Unlike our Managed Cybersecurity Services, which include forms of outsourcing, our Advisory Services are mostly provided onsite.

Brief descriptions of each one of our services follow.

Information Security Management Systems (ISMS) Advisory

WHAT is it?

ISMS Advisory services help you develop a coherent set of policies, processes and systems to manage risks to information assets and improve IT governance.

They allow you to see your organization through the lens of an objective third party – and therefore to compensate for ‘blind spots’ and weaknesses in procedures and systems.

WHY do I need an ISMS Advisory service?

Effective IT risk management depends on effective Information Security Management Systems.

Our advisers look at an organization across the three core dimensions of technologies, processes and people.

They ensure there are robust systems to:

  • Identify critical infrastructure and data.
  • Keep track of IT security solutions and investments.
  • Monitor changes that might render current solutions obsolete or inadequate.
  • Report, escalate and record adverse cyber events.
  • Monitor staff training needs, and document relevant training programmes.

They’ll take a step back, see the ‘big picture’ of the organization – and help ensure you have the right information systems for information security.

WHEN do I need it?

The answer will vary by organization.
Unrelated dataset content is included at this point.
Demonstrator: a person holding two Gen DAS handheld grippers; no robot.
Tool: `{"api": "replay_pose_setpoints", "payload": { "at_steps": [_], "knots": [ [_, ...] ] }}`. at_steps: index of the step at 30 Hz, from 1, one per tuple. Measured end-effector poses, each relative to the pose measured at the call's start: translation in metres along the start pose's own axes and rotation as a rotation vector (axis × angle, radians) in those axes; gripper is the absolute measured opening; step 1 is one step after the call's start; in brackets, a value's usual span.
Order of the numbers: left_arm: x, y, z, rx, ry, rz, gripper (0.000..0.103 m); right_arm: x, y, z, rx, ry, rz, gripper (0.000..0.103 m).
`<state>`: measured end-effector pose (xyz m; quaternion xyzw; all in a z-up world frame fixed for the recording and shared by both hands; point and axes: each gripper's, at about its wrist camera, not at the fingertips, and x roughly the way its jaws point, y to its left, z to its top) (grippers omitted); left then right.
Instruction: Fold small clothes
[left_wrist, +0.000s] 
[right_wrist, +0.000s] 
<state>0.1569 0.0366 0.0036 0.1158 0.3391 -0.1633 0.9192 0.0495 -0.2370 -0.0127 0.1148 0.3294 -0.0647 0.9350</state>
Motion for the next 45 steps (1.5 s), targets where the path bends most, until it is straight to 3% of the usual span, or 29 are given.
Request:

Generally, the more under-developed the current systems, the greater the need for third-party intervention.

In any organization, however, ISMS need continuous monitoring and fine-tuning as technologies and the risk landscape change.

IT Risk Management

WHAT is it?

IT Risk Management is the practice of identifying risks to your systems and data assets and implementing measures and policies to reduce them to an acceptable level. Integral to ‘internal control’, it is the cornerstone of good IT governance.

WHY do I need an IT Risk Management Advisory service?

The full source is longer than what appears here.